Auto Corvette
Two employees from General Motors were jailed for speeding in two 2020 Corvette Stingrays... Image Credit: Supplied

Who doesn’t love the Chevrolet Corvette? It’s one of the most thrilling sportscars to drive and offers performance akin to some high end Italian exotics and for a third of the price. It has always appealed to power-hungry enthusiasts who love nothing more than pushing these cars to their limits on racetracks and private circuits. That is the best and safest place to enjoy their horsepower and torque – everyone knows and are constantly reminded that public roads are no place for speeding. You would have thought employees from General Motors who helped develop the car would know this best, right? Well, it seems that two of them didn’t get the memo…
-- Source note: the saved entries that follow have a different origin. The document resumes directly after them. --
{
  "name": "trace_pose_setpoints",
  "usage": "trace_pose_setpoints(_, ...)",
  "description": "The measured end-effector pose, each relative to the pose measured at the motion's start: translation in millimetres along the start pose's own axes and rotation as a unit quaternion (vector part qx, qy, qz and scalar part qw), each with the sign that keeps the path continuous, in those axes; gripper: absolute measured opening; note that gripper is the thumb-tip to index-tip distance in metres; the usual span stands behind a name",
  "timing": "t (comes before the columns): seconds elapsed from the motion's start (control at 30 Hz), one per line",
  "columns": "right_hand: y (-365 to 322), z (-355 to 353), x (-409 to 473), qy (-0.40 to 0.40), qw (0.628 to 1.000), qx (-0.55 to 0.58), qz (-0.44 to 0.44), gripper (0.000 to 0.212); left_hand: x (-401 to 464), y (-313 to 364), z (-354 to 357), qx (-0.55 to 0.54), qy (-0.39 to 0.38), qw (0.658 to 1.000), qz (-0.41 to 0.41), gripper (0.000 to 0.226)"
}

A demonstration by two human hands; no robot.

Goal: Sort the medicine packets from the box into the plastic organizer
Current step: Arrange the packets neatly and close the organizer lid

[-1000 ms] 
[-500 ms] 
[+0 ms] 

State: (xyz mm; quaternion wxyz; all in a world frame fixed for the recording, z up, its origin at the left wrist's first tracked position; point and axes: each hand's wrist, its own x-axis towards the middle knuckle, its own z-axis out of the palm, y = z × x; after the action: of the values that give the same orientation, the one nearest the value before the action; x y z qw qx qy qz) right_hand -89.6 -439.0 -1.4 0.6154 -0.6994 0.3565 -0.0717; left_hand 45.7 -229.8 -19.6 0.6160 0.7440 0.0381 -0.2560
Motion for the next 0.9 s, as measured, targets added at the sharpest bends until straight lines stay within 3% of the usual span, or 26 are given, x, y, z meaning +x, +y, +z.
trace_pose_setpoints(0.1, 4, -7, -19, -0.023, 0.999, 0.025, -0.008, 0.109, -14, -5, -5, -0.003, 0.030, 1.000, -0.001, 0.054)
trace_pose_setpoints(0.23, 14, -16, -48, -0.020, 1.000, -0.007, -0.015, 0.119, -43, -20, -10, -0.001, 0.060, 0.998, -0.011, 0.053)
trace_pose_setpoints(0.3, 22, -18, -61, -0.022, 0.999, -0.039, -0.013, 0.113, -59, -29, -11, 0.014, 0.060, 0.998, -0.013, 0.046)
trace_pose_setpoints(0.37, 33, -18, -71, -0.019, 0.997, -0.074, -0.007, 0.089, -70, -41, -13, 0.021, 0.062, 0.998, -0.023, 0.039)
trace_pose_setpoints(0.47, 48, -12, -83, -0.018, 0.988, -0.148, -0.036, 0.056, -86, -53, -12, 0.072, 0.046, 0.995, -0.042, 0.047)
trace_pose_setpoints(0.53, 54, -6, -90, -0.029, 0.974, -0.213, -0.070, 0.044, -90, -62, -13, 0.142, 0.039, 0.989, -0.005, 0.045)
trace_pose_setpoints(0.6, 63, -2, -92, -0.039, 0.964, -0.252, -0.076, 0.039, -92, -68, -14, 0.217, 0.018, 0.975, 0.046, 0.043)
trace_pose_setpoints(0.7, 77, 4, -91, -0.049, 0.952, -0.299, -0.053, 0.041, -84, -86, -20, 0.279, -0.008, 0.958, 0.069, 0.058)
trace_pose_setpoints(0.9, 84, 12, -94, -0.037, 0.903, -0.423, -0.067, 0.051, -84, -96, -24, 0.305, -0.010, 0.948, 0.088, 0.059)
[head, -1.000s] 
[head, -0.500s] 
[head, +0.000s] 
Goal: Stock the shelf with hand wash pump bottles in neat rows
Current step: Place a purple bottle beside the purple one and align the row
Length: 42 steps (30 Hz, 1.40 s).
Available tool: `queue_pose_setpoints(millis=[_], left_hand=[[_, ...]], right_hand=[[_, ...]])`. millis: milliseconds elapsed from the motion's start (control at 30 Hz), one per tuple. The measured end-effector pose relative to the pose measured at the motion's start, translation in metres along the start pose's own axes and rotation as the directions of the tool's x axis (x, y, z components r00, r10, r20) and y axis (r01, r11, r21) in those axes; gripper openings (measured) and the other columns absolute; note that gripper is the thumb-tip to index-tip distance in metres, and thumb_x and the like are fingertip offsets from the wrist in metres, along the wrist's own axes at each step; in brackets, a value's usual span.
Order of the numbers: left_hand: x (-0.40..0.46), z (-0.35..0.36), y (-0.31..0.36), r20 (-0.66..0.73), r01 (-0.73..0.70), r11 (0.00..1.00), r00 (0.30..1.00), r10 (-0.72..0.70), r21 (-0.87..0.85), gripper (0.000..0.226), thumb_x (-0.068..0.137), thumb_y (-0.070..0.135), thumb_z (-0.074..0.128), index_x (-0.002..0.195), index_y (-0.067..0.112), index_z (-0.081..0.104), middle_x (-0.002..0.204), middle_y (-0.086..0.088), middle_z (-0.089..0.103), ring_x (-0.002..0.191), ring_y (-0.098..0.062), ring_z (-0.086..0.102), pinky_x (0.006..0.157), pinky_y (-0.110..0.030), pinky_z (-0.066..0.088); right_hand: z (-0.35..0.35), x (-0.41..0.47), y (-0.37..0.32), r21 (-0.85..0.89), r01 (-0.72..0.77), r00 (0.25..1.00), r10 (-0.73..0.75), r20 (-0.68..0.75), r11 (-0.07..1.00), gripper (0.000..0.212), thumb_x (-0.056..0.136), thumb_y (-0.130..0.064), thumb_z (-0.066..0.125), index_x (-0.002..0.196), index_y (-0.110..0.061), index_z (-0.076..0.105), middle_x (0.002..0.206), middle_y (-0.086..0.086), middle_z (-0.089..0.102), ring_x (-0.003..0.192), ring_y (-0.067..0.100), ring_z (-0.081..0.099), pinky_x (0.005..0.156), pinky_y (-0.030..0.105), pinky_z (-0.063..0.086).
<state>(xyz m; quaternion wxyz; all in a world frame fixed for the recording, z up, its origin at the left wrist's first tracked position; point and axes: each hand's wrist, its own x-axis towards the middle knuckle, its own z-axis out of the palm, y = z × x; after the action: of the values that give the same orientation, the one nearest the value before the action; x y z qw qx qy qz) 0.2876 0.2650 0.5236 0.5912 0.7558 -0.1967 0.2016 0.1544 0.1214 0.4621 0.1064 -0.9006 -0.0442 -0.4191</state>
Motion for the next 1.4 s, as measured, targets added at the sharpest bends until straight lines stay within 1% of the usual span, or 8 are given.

After a good stab at the throttle, two GM employees were arrested for allegedly speeding in a pair of brand new 2020 Stingrays through the streets of Bowling Green, Kentucky, close to where the automaker has an assembly plant which builds the iconic sportscar.

The pair are said to have exceeded the 45mph (72kph) speed limit on Lovers Lane by more than 25mph (42kph) - enough to trigger a court hearing. Their driving licenses could be suspended.

Kentucky State Police stopped them on January 8 and cited them for reckless driving and racing motor vehicles on a public road. It is alleged that one of the drivers, 27-year-old Alexander Thim – a computer-aided engineer at GM, clocked speeds of 120mph (193kph) while his electrical engineer colleague - 30-year-old Mark Derkatz - was snapped at 100mph (160kph). There was third C8 but the driver of that particular Chevrolet was not misbehaving behind the wheel.

Auto Corvette
The two GM employees were caught speeding near the Bowling Plant in Kentucky where the 2020 Corvette Stingray is built. Image Credit: Supplied

Following their arrests, the two C8s – packing a 6.2-litre V8 with 495bhp and featuring a new mid-engine layout for the first time in the history of the American sportscar – were towed to a nearby impound and collected by representatives from the automaker the next day. The duo were lodged in the Warren County Regional Jail and released on a $1,000 bond.

Fortunately, nobody crashed and there were no injuries but the incident would have brought severe embarrassment to the American carmaker. In a statement, it said, “We are aware of an incident involving our test vehicles and are currently investigating. Safety remains our overriding priority at General Motors. We have no further comment at this time.”